When you have creative people who think differently from each other, and you all keep thinking, ‘how can I break it’, that’s extremely important. You should spend time as a team discussing what might break the site, that’s great for a large scale system.” The process factor
"The BBC is an 80-year-old corporation, so systems you have to support can definitely be considered legacy. In terms of process, every year new products are introduced, for example, when premiere league football was announced, there was a very lengthy, well documented process how get it out. You might have messaging, might have to turn things off in a certain order, go from test-stage-live, it was a lengthy process that was practiced well in advance."
The tools factor
"In the system I worked on, monitoring was a key aspect, we had standardized alerting, aggregated data from many different systems, we’d report on error codes in a standard way. It became an early warning system for any system in the BBC, because it would alert as soon as there was a problem in the system itself."
"We were addicted to tools. We were using Docker containers to build lots of different things; dashboards, helpful tools help to debug things, get live information because there are live events and you need to know what’s going on to solve problems. We invested a lot of resources in tools, in fact we had a tooling team who created many different tools."
“The most important thing in a large corporation is communication, teams are encouraged to talk to other teams if they think they’re doing something similar. You meet someone in a put and learn about duplication of efforts, so you say, ‘hey, we’re doing the same thing, let’s have a meeting and talk about it.’ Having a wiki where you can search and see what other people are doing can be very helpful."

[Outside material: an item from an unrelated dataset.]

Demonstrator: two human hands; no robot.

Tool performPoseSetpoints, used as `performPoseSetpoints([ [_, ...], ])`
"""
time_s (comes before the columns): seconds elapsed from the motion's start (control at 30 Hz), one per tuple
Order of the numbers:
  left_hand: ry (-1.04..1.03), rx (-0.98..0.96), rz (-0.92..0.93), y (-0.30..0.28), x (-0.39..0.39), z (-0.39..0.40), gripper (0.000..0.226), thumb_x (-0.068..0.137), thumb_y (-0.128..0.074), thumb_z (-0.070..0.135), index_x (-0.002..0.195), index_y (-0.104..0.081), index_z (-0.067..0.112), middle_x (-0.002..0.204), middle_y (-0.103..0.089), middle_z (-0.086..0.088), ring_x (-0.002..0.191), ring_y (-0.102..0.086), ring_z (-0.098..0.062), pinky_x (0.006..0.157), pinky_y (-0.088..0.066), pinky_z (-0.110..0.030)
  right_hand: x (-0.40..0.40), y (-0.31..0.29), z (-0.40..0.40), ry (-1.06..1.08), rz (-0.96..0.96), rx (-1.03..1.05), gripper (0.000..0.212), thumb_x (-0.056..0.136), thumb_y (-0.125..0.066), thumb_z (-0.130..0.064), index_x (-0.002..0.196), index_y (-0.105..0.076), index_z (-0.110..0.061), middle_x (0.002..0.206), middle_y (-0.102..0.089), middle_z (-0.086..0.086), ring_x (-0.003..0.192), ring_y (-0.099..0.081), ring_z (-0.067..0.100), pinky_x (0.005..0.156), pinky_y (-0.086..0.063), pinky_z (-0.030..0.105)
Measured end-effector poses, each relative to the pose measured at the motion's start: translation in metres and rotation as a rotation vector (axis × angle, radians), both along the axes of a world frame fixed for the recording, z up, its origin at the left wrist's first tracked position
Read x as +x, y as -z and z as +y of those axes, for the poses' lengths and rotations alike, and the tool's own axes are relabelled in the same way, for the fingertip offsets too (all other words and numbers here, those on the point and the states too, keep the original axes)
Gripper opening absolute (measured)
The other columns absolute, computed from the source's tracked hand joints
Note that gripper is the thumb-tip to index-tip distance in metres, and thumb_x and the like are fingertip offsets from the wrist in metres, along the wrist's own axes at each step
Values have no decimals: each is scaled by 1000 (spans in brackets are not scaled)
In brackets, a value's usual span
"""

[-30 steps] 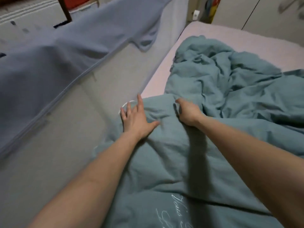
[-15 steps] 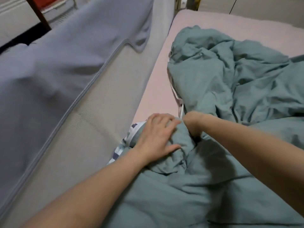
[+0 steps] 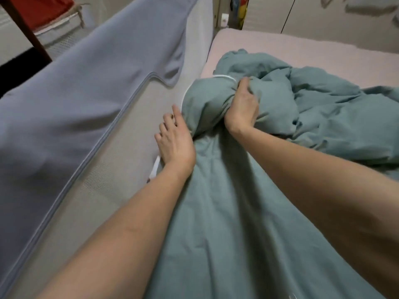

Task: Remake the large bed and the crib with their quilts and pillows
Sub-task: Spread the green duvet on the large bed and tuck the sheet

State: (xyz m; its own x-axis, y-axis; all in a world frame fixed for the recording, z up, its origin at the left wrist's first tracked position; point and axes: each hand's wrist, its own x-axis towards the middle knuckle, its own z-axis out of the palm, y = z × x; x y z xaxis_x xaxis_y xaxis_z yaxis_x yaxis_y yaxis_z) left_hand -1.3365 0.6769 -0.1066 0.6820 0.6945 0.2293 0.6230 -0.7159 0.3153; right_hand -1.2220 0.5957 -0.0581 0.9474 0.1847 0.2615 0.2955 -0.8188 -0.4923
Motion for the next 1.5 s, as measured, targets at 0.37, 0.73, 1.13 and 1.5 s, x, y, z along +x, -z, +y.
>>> performPoseSetpoints([
  [0.37, 454, -170, 846, 79, -110, -34, 94, 84, -19, 78, 153, 8, 21, 161, 10, 1, 148, 10, -25, 118, 7, -44, -143, 130, -126, -250, 249, -468, 68, 96, -27, -54, 153, -4, -24, 160, 7, 11, 148, 8, 26, 116, 12, 45],
  [0.73, 406, -144, 662, -12, -81, -124, 41, 91, -47, 32, 129, -49, 15, 133, -54, -14, 122, -51, -31, 97, -41, -38, -151, 63, -209, -308, 630, -80, 36, 95, -52, -28, 124, -55, -6, 123, -61, 14, 116, -55, 29, 96, -41, 32],
  [1.13, 472, -181, 639, -180, -216, -284, 30, 92, -47, 37, 114, -61, 23, 116, -65, -1, 110, -59, -26, 88, -47, -33, -239, -108, -391, -376, 581, -244, 20, 83, -49, -10, 84, -68, -4, 88, -70, 18, 88, -64, 34, 74, -50, 34],
  [1.5, 293, -115, 311, -376, -369, -213, 29, 92, -49, 37, 113, -65, 24, 108, -69, -1, 100, -63, -26, 81, -52, -35, -349, -264, -278, -699, 420, -156, 18, 83, -52, -14, 77, -68, -9, 79, -71, 13, 80, -68, 28, 76, -55, 38],
])
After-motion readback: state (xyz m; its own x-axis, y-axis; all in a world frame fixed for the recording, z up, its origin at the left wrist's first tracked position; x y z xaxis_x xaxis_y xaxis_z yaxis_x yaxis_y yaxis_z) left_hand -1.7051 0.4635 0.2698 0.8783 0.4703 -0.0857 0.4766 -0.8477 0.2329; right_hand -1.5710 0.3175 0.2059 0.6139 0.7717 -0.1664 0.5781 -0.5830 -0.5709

"At the BBC we didn’t do that, we were on the legacy system, we were working towards the cloud but hadn’t gotten to blue-green deployments. But what we do is perform deployments to each server in turn, taking it out of the pool, putting it back in the pool. It’s not blue-green , but it is a rolling deployment."
Feature flags and dark launches
"We used dark launches quite a bit, as a corporation we couldn’t just show things to the user and then take them away, people care passionately about the product and even if you change the color, even making small changes could seriously affect the product."
"So we’d have a dark launch, say for changing the styling on a page, or a new system on the back-end that is not critical, for example we had a hot cache layer behind BBC Live that could be turned on and off, we used feature toggles for caching as well, we toggled cache times, because initially it was designed for a client polling mechanism, and if we were under load we increased the cache time, fixed it and brought cache time back down."
"You have to pick and choose when you decide to use a feature toggle or a dark launch when working on very large systems – using feature toggles for certain things is just too complex."